### Task description
Pick out each line of the records in which the word "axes" appears.

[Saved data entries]
★ ★ ★

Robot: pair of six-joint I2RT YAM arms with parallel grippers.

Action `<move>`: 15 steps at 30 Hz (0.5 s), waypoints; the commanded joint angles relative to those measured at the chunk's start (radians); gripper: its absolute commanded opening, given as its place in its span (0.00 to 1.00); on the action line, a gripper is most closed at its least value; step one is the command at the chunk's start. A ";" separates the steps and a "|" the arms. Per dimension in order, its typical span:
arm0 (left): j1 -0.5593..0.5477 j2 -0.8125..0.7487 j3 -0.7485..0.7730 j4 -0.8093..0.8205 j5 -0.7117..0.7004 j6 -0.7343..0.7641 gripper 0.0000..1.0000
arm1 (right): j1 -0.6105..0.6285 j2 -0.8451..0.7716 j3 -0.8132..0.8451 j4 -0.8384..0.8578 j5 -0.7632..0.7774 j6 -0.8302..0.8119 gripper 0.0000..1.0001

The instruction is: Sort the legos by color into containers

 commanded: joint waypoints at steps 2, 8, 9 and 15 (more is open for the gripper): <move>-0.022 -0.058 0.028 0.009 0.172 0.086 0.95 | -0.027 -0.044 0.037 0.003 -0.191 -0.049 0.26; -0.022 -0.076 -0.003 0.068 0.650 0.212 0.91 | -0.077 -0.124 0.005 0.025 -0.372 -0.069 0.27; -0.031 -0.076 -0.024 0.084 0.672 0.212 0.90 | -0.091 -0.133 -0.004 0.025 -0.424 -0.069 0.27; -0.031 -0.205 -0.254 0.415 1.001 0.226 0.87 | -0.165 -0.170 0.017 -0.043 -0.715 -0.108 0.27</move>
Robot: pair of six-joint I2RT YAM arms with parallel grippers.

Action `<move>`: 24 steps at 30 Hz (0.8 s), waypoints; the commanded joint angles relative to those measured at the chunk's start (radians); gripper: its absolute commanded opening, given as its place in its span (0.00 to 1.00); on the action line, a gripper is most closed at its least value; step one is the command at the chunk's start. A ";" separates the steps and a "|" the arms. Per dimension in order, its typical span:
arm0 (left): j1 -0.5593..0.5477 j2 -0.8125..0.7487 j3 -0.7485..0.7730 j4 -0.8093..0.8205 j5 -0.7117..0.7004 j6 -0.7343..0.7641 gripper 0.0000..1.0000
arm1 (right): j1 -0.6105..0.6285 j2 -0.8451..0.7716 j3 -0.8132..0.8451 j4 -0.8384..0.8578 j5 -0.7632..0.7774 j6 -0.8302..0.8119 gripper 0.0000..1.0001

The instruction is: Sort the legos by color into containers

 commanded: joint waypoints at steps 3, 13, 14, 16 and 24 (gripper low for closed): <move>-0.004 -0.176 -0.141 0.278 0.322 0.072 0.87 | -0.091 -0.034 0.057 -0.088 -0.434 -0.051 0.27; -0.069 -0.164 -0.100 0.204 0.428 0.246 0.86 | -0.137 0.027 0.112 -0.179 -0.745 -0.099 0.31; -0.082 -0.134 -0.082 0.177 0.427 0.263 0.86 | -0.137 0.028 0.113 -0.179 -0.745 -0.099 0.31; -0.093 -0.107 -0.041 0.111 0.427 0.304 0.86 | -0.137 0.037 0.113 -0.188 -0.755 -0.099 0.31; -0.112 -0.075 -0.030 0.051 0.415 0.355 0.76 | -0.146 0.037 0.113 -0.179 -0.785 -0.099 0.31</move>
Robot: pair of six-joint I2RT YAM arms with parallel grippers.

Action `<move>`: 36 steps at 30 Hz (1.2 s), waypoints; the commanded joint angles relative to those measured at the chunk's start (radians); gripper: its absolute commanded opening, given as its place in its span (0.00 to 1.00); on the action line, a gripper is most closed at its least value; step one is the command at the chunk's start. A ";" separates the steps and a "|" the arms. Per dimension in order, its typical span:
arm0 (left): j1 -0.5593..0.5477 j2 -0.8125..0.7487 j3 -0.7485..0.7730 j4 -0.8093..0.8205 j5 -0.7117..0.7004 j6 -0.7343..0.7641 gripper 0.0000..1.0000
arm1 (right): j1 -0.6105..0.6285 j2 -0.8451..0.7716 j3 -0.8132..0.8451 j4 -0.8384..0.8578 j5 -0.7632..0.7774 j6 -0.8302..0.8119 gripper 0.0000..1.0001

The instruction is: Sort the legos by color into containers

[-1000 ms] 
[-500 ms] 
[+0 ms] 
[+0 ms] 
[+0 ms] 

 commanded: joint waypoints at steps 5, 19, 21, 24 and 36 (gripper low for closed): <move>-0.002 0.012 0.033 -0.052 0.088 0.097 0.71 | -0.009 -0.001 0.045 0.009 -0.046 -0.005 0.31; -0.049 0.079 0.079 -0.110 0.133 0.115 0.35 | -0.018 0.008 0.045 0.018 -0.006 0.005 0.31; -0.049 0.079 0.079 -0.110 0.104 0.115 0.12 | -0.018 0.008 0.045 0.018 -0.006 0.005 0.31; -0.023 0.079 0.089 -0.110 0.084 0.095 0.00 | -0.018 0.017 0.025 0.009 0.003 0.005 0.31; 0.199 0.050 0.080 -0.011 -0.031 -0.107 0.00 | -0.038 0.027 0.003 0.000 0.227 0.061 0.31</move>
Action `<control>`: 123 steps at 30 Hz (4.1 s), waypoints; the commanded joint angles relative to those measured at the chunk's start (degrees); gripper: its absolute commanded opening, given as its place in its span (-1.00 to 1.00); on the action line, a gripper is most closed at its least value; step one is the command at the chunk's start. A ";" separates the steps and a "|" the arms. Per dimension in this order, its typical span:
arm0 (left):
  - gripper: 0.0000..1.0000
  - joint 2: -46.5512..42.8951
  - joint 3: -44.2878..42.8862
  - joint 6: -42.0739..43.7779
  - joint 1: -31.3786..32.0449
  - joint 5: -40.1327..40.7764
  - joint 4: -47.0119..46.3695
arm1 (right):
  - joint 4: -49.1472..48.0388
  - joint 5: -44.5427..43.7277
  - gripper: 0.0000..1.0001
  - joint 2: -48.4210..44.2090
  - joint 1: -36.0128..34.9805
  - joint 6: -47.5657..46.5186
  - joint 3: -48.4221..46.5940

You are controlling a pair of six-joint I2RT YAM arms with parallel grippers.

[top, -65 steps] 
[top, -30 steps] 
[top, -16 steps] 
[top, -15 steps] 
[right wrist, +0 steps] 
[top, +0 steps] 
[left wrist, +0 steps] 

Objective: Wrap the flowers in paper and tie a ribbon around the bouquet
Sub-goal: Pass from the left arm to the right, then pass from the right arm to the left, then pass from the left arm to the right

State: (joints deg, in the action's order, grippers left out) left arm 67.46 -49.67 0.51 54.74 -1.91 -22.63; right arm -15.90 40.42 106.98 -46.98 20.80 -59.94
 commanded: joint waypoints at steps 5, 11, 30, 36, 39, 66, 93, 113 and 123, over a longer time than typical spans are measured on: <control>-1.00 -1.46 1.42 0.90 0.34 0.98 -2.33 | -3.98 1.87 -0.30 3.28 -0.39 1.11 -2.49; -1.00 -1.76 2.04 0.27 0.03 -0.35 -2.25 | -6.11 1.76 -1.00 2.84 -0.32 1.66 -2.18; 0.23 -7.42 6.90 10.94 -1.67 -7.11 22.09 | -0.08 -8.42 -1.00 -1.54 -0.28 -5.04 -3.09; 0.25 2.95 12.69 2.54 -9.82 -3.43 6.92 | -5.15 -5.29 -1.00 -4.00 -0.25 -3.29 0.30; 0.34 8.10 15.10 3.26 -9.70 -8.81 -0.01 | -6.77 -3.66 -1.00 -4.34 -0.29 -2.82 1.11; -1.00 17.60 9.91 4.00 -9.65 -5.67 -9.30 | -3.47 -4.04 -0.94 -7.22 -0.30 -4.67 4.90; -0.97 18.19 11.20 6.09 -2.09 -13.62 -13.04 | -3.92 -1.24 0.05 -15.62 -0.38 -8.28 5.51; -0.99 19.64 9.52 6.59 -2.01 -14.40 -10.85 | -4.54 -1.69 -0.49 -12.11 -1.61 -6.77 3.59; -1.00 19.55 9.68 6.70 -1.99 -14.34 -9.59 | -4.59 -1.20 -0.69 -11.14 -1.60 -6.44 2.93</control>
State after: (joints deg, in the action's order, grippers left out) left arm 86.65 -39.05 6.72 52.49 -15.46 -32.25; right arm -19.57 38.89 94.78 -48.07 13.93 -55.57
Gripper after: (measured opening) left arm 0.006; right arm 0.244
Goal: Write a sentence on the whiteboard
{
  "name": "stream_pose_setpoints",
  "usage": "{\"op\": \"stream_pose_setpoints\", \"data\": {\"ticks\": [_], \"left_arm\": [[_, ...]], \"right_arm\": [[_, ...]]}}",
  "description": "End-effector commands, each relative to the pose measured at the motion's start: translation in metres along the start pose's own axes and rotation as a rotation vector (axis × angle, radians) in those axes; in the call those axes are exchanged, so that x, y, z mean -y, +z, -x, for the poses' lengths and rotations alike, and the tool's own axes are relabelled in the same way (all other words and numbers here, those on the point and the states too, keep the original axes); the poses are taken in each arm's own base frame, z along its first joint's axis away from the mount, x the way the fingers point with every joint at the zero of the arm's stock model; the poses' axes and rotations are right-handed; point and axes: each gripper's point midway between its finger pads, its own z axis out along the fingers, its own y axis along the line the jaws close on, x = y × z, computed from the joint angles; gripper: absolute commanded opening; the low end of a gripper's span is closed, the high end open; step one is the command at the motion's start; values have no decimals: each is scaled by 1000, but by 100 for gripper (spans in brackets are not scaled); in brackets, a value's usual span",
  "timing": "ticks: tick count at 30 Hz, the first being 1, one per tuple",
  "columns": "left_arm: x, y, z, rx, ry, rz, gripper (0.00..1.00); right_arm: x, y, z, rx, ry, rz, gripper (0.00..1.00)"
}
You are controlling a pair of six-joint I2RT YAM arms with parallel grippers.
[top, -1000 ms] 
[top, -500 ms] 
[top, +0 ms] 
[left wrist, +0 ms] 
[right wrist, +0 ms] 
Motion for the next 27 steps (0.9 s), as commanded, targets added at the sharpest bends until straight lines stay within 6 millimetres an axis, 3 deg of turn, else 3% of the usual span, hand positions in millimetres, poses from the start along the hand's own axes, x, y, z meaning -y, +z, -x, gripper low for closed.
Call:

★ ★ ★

### Solution to the exercise
  "description": "End-effector commands, each relative to the pose measured at the motion's start: translation in metres along the start pose's own axes and rotation as a rotation vector (axis × angle, radians) in those axes; in the call those axes are exchanged, so that x, y, z mean -y, +z, -x, for the poses' lengths and rotations alike, and the tool's own axes are relabelled in the same way (all other words and numbers here, those on the point and the states too, keep the original axes); the poses are taken in each arm's own base frame, z along its first joint's axis away from the mount, x the way the fingers point with every joint at the zero of the arm's stock model; the poses' axes and rotations are right-handed; point and axes: each gripper's point midway between its finger pads, its own z axis out along the fingers, its own y axis along the line the jaws close on, x = y × z, computed from the joint angles; gripper: absolute commanded opening; the low end of a gripper's span is closed, the high end open; step one is the command at the motion's start; values have no decimals: each is scaled by 1000, but by 100 for gripper (spans in brackets are not scaled); in brackets, a value's usual span",
Motion for the next 27 steps (0.9 s), as commanded, targets added at the sharpest bends until straight lines stay within 6 millimetres an axis, 3 deg of turn, else 3% of the usual span, hand positions in millimetres, poses from the start along the hand's own axes, x, y, z meaning -y, +z, -x, gripper low for closed.

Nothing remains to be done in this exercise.